Last Call for 9.16.21 — A prime-time read of what’s going down in Florida politics

A digest of the day's politics and policy while the bartender refreshes your drink.

Last Call — A prime-time read of what’s going down in Florida politics.

First Shot

Lawmakers will be drawing new maps for state legislative and congressional districts this Session, and voters say they want the new seats to be fair.

A new poll by RepresentUS, a national group that includes independents, progressives, and conservatives, found 80% of Florida voters are against drawing district maps that favor a particular party or politician.

The opposition is strong across party lines. Democrats are against gerrymandering 88%-12%, followed by independents at 80%-20%. Republican voters were more likely to abide by gerrymandering but only slightly at 75%-25%.

Further, 87% of voters said districts “should be drawn in a fair way that does not benefit their preferred political party.” The total includes 94% of self-identified liberals and moderates as well as 85% of conservatives.

But voters don’t expect lawmakers to follow through — a 43% plurality said they expect the final maps to be stacked in one party’s favor while just one in seven said they think the new lines will be impartially drawn.

There is precedent for their low expectations. The courts tossed out the state Senate and congressional maps drawn in the last regularly scheduled redistricting Session ahead of the 2016 elections.

If the maps are tilted, 71% of Democrats and 56% of independents said it would be a “major problem.” Just under half the Republicans (49%) concurred.

“Results of our recent survey in Florida show that Republicans, Democrats and Independent voters agree that gerrymandering is a major problem that undermines the integrity of our elections,” said Joe Kabourek, Senior Campaign Director for RepresentUS. “State legislators have an opportunity to improve trust in our elections by adopting fair voting maps and improving transparency in the process.

“It’s clear that voters see gerrymandering as a major problem because it’s a conflict of interest that benefits politicians and undermines our elections. There is no doubt that Florida legislators would serve the public well by having a reapportionment process that is more transparent and builds on the 2016 approved maps.”

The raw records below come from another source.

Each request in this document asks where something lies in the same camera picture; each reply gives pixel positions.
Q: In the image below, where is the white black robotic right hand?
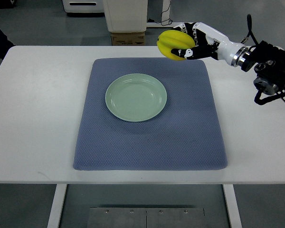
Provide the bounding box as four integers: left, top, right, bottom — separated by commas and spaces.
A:
171, 22, 249, 67

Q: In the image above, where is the yellow starfruit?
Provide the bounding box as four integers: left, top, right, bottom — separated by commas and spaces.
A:
157, 29, 195, 61

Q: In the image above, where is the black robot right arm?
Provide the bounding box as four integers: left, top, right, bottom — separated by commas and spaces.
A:
237, 14, 285, 105

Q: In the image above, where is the light green plate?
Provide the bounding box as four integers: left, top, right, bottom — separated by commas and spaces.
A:
105, 73, 167, 122

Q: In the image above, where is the white table leg base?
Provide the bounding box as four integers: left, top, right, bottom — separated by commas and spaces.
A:
146, 0, 183, 28

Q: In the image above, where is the cardboard box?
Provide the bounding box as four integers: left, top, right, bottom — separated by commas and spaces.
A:
111, 32, 145, 46

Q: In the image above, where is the white bin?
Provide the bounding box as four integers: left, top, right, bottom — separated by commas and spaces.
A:
103, 0, 148, 33

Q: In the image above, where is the blue textured mat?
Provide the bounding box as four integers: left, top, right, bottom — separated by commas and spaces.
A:
73, 57, 228, 171

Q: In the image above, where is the white cabinet with dark slot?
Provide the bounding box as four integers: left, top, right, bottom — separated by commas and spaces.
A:
62, 0, 104, 13

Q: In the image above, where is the white right table leg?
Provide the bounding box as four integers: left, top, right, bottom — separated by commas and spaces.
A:
223, 184, 242, 228

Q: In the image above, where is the white table leg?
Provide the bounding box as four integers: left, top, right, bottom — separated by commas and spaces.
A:
47, 184, 67, 228
223, 184, 242, 228

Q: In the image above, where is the white left table leg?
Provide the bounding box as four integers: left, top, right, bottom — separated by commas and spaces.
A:
47, 184, 67, 228

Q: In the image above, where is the black cable on floor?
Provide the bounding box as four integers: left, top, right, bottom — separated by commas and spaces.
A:
148, 0, 173, 26

The survey was conducted in Florida through an online panel administered by YouGov. The survey was completed between June 30-July 8, 2021, with a sample size of 428 respondents with a margin of error of 5.42%.

Evening Reads

Will the bus driver ever come? Or the substitute teacher or cafeteria worker?” via Giulia Heyward of The Wall Street Journal

The pandemic has created a nation of insomniacs” via Anna North of Vox

The stolen-election myth has become an albatross for the GOP” via Rich Lowry for POLITICO Magazine

Our best tool for predicting midterm elections doesn’t show a Republican wave — but history is on the GOP’s side” via Nathaniel Rakich of FiveThirtyEight

COVID-19-recovered is not the same as vaccinated” via Katherine J. Wu of The Atlantic

’Imagine If the ‘Mona Lisa’ was digital and then auctioned on the internet’: The only NFT explainer you really need, from a true believer” via Nick Bilton of Vanity Fair

660,000 white flags and climbing: This artist shows what America’s COVID-19 death toll looks like” via Chris Cioffi of Roll Call

How ‘13 Reasons Why’ sparked years of suicide-contagion research” via Jennifer Ouelette of Ars Technica

Mystery group behind ads in key Senate race may have been led by Republican strategist’s son” via Jason Garcia and Annie Martin of the Orlando Sentinel

Pulte Homes destroys 22 Florida tortoise burrows, pays a paltry penalty” via Craig Pittman of the Florida Phoenix

Schools facing critical race theory battles are diversifying rapidly, analysis finds” via Tyler Kingkade and Nigel Chiwaya of NBC News

Talking about climate across the political divide” via Eliza Griswold of The New Yorker

Inside the studios’ (And Apple’s) frenzy to get Christopher Nolan’s next film” via Borys Kit of The Hollywood Reporter

Quote of the Day

“I think offering incentives, providing information, encouraging, I think is well within their rights and, you know, I think that would be totally appropriate. What’s not appropriate under Florida law is to fire somebody based on this issue. We’ve got to protect people’s jobs. We’ve got to protect people’s livelihoods.” — Gov. Ron DeSantis, on President Joe Biden‘s proposed vaccine mandates that could force people out of a job, including first responders.